What this task involves:
Retype the data below exactly; skip every image.

Dataset excerpt:
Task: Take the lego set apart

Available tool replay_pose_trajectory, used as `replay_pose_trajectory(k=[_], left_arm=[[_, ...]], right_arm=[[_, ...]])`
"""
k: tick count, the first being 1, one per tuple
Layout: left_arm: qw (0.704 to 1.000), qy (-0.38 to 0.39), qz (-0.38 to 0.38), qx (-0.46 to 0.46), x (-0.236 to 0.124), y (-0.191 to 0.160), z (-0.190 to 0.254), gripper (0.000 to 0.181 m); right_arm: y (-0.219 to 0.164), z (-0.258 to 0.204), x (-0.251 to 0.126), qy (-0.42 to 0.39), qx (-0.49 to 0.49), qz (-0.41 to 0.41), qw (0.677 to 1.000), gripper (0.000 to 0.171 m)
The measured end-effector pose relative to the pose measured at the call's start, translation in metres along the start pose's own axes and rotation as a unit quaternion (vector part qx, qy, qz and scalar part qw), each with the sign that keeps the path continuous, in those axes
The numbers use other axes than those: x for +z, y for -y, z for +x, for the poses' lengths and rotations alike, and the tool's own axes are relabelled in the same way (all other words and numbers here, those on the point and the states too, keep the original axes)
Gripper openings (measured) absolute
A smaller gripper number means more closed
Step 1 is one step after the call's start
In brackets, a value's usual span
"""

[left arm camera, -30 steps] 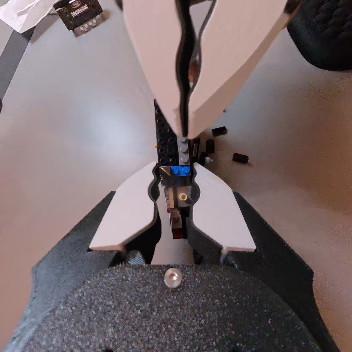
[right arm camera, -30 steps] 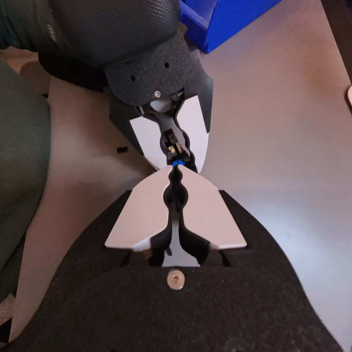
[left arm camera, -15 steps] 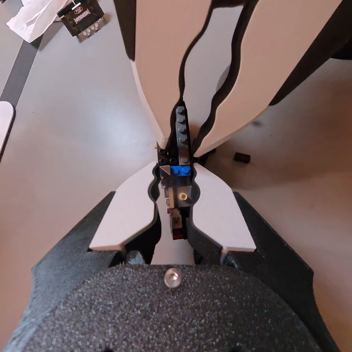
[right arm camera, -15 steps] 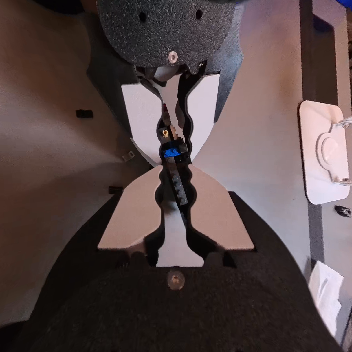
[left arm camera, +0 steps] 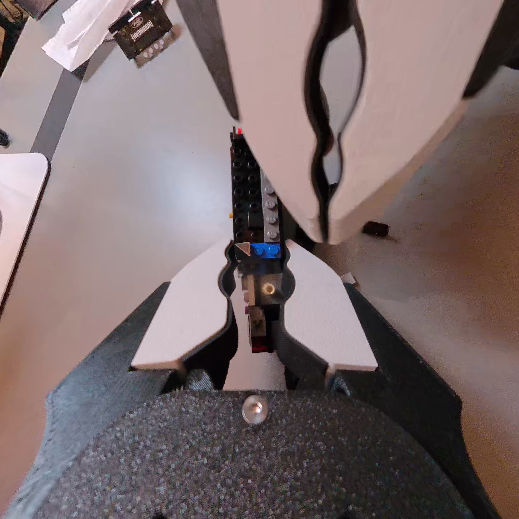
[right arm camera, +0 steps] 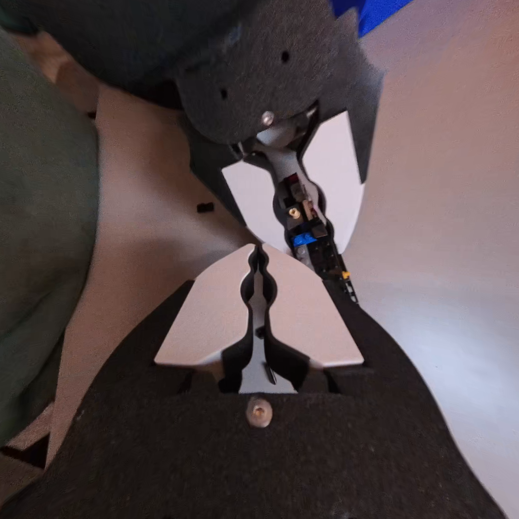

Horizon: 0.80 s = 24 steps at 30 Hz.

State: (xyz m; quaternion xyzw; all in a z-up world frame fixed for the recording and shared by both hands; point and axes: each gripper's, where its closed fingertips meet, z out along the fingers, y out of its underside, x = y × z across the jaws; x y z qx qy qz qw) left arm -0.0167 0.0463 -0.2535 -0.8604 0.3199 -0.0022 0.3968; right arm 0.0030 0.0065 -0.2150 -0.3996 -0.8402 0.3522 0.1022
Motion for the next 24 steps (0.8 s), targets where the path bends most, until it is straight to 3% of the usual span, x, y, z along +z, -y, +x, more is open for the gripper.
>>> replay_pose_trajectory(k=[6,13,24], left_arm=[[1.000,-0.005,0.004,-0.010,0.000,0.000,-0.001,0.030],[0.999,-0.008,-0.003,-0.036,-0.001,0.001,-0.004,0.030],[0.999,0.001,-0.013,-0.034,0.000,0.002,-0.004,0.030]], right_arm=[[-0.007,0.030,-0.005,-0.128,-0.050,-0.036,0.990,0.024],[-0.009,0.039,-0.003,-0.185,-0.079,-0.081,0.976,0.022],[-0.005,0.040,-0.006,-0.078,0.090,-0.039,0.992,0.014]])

Answer:
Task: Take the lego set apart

Available tool replay_pose_trajectory, used as `replay_pose_trajectory(k=[_], left_arm=[[_, ...]], right_arm=[[_, ...]])`
"""
k: tick count, the first being 1, one per tuple
Layout: left_arm: qw (0.704 to 1.000), qy (-0.38 to 0.39), qz (-0.38 to 0.38), qx (-0.46 to 0.46), x (-0.236 to 0.124), y (-0.191 to 0.160), z (-0.190 to 0.254), gripper (0.000 to 0.181 m); right_arm: y (-0.219 to 0.164), z (-0.258 to 0.204), x (-0.251 to 0.126), qy (-0.42 to 0.39), qx (-0.49 to 0.49), qz (-0.41 to 0.41), qw (0.677 to 1.000), gripper (0.000 to 0.171 m)
The measured end-effector pose relative to the pose measured at the call's start, translation in metres along the start pose's own axes and rotation as a unit quaternion (vector part qx, qy, qz and scalar part qw), each with the sign that keeps the path continuous, in those axes
The numbers use other axes than those: x for +z, y for -y, z for +x, for the poses' lengths and rotations alike, and the tool's own axes are relabelled in the same way (all other words and numbers here, those on the point and the states too, keep the original axes)
Gripper openings (measured) absolute
A smaller gripper number means more closed
Step 1 is one step after the call's start
In brackets, a value's usual span
"""

[left arm camera, -30 steps] 
[right arm camera, -30 steps] 
[left arm camera, -15 steps] 
[right arm camera, -15 steps] 
[left arm camera, +0 steps] 
[right arm camera, +0 steps] 

Horizon: 0.80 s = 24 steps at 30 Hz.

State: (xyz m; quaternion xyzw; all in a z-up world frame fixed for the recording and shared by both hands; point and axes: each gripper's, where its closed fingertips meet, z out along the fingers, y out of its underside, x = y × z across the jaws; x y z qx qy qz qw) left arm -0.0167 0.0463 -0.2535 -0.8604 0.3199 -0.0022 0.3968; right arm 0.0030 0.0065 -0.2150 -0.3996 -0.8402 0.3522 0.1022
Motion for the next 24 steps (0.8 s), targets where the path bends most, until it is straight to 3% of the usual span, x, y, z along +z, -y, +x, more is open for the gripper.
>>> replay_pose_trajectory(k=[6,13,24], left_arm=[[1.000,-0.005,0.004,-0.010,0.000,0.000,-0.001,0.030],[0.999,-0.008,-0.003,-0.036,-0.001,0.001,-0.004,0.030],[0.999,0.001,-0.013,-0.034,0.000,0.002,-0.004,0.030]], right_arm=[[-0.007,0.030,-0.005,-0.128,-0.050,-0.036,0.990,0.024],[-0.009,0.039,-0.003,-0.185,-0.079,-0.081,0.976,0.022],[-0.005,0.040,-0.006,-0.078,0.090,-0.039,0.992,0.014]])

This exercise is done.